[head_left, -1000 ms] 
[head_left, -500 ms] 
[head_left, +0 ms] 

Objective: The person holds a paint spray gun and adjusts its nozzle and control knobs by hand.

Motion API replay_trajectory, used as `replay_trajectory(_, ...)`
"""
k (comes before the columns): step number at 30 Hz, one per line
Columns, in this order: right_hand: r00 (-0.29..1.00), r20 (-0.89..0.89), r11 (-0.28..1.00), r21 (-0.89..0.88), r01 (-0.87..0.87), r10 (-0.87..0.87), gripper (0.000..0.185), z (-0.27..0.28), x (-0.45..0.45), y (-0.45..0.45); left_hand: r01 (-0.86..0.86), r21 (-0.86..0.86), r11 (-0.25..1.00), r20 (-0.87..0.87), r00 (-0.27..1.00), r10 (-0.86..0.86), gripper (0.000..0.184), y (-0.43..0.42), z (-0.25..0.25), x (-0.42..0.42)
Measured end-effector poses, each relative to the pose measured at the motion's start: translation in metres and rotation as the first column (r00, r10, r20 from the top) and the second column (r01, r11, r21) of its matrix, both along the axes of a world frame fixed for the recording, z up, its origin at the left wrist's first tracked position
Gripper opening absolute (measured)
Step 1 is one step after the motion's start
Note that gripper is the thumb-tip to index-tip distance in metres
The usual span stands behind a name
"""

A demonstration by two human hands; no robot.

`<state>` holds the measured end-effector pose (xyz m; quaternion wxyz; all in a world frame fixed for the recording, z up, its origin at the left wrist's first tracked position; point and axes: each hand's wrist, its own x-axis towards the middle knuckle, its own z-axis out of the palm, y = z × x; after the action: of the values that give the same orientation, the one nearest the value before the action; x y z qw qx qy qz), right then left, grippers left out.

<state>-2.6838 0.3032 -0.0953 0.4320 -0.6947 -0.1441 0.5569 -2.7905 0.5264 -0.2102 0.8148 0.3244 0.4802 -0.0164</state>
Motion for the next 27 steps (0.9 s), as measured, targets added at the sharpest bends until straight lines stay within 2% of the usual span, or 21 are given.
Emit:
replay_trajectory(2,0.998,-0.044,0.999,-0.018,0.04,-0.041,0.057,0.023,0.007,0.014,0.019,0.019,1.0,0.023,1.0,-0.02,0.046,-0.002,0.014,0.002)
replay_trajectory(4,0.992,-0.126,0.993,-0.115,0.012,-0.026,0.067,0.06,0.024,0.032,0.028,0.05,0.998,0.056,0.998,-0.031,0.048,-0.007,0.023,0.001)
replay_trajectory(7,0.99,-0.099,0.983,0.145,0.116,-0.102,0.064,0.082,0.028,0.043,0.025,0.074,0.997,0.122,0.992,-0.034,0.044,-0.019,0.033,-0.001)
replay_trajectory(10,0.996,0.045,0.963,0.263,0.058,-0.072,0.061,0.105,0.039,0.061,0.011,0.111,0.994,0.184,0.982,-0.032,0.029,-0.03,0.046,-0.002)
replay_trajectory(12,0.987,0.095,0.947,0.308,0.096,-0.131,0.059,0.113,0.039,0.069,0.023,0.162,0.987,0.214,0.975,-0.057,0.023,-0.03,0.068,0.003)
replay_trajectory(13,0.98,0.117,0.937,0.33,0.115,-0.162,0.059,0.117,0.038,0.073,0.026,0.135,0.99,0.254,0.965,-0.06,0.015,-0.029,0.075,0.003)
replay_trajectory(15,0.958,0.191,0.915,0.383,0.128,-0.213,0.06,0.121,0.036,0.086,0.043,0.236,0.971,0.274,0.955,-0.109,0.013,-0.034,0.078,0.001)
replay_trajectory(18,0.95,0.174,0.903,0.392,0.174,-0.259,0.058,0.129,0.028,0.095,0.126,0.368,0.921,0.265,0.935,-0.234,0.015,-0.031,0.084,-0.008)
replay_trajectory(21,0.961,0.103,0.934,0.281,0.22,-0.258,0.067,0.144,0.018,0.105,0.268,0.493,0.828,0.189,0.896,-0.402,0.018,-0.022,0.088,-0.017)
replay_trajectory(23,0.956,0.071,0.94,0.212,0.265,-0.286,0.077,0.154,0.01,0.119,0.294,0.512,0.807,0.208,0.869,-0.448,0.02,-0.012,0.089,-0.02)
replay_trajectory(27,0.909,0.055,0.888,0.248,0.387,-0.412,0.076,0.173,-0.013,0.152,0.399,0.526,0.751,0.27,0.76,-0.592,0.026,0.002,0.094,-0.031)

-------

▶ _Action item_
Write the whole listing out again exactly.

▶ _Task result_
[head_left, -1000 ms] 
[head_left, -500 ms] 
[head_left, +0 ms] 

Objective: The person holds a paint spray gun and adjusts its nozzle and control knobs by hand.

Motion API replay_trajectory, used as `replay_trajectory(_, ...)`
"""
k (comes before the columns): step number at 30 Hz, one per line
Columns, in this order: right_hand: r00 (-0.29..1.00), r20 (-0.89..0.89), r11 (-0.28..1.00), r21 (-0.89..0.88), r01 (-0.87..0.87), r10 (-0.87..0.87), gripper (0.000..0.185), z (-0.27..0.28), x (-0.45..0.45), y (-0.45..0.45); left_hand: r01 (-0.86..0.86), r21 (-0.86..0.86), r11 (-0.25..1.00), r20 (-0.87..0.87), r00 (-0.27..1.00), r10 (-0.86..0.86), gripper (0.000..0.184), y (-0.43..0.42), z (-0.25..0.25), x (-0.42..0.42)
Measured end-effector poses, each relative to the pose measured at the motion's start: translation in metres and rotation as the first column (r00, r10, r20 from the top) and the second column (r01, r11, r21) of its matrix, both along the axes of a world frame fixed for the recording, z up, its origin at the left wrist's first tracked position
Gripper opening absolute (measured)
Step 1 is one step after the motion's start
Note that gripper is the thumb-tip to index-tip distance in metres
The usual span stands behind a name
"""

A demonstration by two human hands; no robot.

`<state>` holds the measured end-effector pose (xyz m; quaternion wxyz; all in a world frame fixed for the recording, z up, its origin at the left wrist's first tracked position; point and axes: each hand's wrist, its own x-axis towards the middle knuckle, its own z-axis out of the palm, y = z × x; after the action: of the values that give the same orientation, the one nearest the value before the action; x y z qw qx qy qz), right then left, grippers left out.

<state>-2.6838 0.3032 -0.0953 0.4320 -0.6947 -0.1441 0.5569 -2.7905 0.5264 -0.2102 0.8148 0.3244 0.4802 -0.0164</state>
Motion for the next 27 steps (0.9 s), as measured, targets added at the sharpest bends until straight lines stay within 2% of the usual span, or 21 are given.
Emit:
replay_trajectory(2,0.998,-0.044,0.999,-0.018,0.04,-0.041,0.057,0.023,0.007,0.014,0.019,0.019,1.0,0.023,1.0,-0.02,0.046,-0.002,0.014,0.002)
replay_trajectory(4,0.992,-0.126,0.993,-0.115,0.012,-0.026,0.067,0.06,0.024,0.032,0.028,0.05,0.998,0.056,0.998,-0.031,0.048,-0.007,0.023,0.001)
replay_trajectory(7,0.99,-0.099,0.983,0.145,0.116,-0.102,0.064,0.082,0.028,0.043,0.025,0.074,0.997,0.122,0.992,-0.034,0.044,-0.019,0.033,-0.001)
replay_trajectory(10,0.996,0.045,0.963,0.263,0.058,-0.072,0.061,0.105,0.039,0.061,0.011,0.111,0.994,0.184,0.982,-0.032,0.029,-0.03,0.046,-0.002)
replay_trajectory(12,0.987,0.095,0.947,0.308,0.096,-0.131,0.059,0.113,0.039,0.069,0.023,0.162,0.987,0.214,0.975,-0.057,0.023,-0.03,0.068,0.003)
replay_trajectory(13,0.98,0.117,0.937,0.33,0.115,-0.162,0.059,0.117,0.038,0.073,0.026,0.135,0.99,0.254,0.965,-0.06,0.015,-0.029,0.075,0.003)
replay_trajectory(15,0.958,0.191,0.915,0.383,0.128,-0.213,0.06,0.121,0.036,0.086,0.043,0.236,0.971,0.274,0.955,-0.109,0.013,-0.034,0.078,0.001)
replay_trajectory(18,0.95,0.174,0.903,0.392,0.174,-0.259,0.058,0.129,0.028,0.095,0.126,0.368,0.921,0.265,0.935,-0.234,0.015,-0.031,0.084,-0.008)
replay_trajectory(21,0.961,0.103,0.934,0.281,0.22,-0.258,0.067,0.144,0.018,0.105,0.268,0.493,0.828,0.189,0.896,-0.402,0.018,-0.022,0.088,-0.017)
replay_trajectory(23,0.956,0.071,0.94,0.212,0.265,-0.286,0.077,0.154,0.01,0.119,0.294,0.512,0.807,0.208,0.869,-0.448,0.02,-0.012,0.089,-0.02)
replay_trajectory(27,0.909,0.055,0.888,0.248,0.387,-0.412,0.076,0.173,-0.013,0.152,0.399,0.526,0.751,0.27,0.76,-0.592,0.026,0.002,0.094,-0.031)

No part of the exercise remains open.